Whether investments can be added to the mix will depend on the licensing status of the firm. Without a licence there are no investments that can be recommended and even with a limited licence, only class-of-product advice can be provided. For those with a licence, a word of advice: if you get the strategic advice right, then the investment advice should match the strategic advice. This is where many financial planners get SMSFs wrong. They place investments with no regard to the underlying tactical strategy employed by the trustee and their accountant. And if things turn, it can have a dramatic impact on the technical strategy.

Estate planning

With the tax commissioner and case law stating the use of a binding nomination is no longer valid for an SMSF, the SMSF will take on the mantle of the supreme estate planning structure for all members of an SMSF.

Importantly, the SMSF will allows:

  1.  A member to maximise the tax efficiency of their SMSF estate, leaving specific benefits to dependants, non-dependants and the legal estate.
  2. The executor to take your place as trustee of the fund on your death until your SMSF will is carried out.
  3. 3.

With SMSFs now averaging in excess of $1 million per fund, SMSF estate planning is an integral part of an accountant’s advising armoury and also an area of value-added advice for the client.

SMSF insurances

SMSF insurances are gaining traction with SMSFs that have become multi-generational funds, particularly now that an insurance strategy is required as part of the fund’s investment strategy. As younger members come into the fund, the earnings of the fund may be used to acquire life and total and permanent disability insurance for those members at a very low fee. As those younger members have children, the elder members of the fund can control the distribution of the life insurance in the event of the death of a younger member.

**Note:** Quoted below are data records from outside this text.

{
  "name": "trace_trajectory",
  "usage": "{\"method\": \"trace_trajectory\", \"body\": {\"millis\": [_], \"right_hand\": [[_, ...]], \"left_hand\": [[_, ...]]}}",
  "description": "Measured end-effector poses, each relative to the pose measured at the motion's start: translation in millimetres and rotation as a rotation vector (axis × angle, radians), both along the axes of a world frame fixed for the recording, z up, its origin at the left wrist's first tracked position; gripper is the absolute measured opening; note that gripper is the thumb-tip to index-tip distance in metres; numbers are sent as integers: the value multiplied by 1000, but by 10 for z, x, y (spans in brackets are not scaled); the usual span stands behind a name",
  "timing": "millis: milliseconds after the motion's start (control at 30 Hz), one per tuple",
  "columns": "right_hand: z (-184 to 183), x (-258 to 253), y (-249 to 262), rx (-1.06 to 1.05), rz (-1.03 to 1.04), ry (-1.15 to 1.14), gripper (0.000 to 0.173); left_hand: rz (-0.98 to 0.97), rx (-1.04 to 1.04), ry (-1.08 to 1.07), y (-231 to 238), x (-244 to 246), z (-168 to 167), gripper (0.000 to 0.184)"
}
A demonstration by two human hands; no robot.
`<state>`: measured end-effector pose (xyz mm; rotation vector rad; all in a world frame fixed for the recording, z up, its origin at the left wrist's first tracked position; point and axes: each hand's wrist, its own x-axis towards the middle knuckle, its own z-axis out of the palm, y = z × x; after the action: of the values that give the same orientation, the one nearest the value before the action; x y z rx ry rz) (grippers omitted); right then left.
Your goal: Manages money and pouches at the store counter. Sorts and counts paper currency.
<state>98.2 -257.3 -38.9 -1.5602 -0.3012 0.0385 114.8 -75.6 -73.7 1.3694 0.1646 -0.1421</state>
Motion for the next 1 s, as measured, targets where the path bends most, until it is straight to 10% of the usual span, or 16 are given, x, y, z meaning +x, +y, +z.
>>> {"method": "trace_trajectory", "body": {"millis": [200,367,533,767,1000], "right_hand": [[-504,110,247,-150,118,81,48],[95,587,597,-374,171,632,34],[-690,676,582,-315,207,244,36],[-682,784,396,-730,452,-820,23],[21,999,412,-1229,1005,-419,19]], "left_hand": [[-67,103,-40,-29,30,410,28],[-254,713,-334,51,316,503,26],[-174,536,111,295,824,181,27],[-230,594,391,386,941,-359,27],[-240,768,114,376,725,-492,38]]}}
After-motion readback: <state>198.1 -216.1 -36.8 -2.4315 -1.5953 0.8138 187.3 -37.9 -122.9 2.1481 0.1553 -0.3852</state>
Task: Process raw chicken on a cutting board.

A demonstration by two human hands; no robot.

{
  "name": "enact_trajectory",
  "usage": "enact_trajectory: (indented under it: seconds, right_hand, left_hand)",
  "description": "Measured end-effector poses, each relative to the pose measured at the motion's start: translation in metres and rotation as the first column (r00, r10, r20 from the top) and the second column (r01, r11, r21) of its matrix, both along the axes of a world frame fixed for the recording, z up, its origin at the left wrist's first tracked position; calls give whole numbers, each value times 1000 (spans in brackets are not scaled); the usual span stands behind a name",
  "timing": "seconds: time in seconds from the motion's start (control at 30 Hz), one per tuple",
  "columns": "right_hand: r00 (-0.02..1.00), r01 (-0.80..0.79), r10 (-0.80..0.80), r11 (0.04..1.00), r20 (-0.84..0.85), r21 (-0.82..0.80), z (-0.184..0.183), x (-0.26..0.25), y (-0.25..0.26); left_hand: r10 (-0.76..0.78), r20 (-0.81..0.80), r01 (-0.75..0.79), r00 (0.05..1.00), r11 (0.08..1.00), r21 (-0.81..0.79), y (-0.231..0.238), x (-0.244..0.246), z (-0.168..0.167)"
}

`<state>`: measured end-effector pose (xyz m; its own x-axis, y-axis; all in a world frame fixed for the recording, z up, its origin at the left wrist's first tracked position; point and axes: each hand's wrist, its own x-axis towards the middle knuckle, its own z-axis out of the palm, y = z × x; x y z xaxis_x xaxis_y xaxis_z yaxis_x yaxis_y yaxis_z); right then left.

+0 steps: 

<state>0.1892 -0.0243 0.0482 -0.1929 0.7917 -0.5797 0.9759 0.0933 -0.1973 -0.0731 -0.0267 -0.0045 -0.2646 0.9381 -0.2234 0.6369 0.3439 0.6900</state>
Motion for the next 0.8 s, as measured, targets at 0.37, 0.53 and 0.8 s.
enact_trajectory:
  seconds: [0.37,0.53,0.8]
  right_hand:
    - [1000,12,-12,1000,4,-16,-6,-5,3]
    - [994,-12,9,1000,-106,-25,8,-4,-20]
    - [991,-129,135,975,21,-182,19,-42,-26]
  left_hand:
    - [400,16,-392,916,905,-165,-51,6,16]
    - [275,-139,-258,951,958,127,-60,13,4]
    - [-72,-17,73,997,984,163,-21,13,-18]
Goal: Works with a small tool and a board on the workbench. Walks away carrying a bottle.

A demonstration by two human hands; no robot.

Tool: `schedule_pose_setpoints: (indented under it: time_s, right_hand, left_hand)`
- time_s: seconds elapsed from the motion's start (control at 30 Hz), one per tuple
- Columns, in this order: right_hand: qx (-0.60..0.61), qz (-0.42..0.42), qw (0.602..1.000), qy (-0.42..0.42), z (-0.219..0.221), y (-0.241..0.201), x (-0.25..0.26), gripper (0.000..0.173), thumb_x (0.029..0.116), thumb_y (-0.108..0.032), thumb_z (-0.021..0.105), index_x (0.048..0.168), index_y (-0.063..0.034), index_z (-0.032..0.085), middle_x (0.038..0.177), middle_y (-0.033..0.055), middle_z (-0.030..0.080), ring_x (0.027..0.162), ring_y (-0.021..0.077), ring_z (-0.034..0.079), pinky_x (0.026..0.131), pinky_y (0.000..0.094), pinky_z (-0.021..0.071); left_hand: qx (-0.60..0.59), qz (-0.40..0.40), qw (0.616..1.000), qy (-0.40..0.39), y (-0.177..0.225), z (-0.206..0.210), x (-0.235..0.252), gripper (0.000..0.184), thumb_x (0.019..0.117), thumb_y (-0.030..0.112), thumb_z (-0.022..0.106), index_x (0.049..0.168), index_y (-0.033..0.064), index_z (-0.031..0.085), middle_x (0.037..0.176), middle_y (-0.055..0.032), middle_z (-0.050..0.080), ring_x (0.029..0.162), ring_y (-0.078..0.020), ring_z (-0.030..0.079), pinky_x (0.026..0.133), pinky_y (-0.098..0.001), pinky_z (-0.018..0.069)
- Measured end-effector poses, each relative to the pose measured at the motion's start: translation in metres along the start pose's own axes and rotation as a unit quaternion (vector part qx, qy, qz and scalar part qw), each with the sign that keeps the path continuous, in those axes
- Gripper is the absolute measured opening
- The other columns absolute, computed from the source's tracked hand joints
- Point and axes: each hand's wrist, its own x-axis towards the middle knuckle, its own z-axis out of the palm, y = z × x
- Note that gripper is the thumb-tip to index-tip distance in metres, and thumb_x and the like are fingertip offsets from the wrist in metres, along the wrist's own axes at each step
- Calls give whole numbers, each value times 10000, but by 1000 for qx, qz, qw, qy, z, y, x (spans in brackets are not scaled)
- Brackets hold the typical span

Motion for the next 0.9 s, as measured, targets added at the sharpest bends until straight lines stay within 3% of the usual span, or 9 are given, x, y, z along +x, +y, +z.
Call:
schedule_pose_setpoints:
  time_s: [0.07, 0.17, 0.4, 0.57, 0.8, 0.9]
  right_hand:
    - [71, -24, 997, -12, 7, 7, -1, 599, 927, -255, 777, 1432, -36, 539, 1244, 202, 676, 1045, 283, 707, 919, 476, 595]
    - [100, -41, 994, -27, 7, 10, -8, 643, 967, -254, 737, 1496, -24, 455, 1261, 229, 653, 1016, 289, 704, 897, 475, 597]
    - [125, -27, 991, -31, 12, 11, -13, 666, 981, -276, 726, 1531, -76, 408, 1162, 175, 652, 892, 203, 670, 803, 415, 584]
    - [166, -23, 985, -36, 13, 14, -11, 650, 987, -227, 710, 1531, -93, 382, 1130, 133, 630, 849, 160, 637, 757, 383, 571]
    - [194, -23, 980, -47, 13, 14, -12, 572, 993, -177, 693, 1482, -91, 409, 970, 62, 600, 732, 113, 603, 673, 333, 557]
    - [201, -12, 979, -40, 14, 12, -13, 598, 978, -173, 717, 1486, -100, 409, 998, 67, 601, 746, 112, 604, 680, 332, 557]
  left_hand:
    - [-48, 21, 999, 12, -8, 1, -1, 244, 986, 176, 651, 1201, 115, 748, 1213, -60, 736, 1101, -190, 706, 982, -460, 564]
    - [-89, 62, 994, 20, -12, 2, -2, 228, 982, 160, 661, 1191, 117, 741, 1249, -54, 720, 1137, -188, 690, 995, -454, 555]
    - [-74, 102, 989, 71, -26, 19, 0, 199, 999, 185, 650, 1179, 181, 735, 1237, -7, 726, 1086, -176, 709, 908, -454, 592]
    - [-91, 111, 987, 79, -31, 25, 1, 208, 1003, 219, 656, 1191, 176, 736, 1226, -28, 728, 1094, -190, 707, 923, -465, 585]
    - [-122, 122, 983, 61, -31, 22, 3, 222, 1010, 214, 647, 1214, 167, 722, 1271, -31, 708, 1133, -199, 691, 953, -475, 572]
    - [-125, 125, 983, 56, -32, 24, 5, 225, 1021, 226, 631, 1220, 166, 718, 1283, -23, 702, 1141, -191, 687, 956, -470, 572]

The value that can be added to the SMSF business here will depend on the licensing. However, a branch agreement can be developed with a suitably qualified SMSF life insurance expert so that SMSF insurances become a strong business line. A word or warning: make sure the life insurance broker knows what they are doing with SMSFs. Stick with those that specialise in SMSF insurance.

SMSF borrowing

It is estimated there will be more than 40,000 LRBAs established this calendar year and with low interest rates expect the growth to continue quickly. It is the killer app in terms of SMSF strategies and recommended fees for completing the deal for the client are between $5000 and $7000. There is plenty of competition for the lending business and with $550 billion sitting in the retail and industry super fund accounts of generation X employees, this is the main growth area for any accountant and planner to focus their business on. This leads to other strategies – insurance and estate planning.

Business builder

Building the business is crucial to the success of the SMSF advice.

Management

It goes without saying this is the glue that brings the business platform and the income generator together. However, we are not just talking about operational management, but direction, leadership and looking for opportunities in the expanding SMSF market. For many accounting partnerships and planning businesses often an SMSF management partner is chosen to run this side of the business. But there must be a desire to build the business and room to do so from other partners.

Distribution

Distribution is about forging alliances, networks, joint ventures and creating avenues of business for the firm’s SMSF services. It is how a business continues to grow. A simple measure, such as asking existing clients for referrals, is the distribution. Building business through local business brokers is another measure of distribution where the broker refers clients who are selling a business for retirement purposes to the SMSF firm. With borrowing being centre stage, team up with mortgage brokers and do joint seminars to get business rolling in.

One area of distribution may be accountants who want specialist advice and other services to add to their administration offering. Great care has to be had in structuring the business so that the accountant is not concerned there will be a loss of clients to the SMSF firm.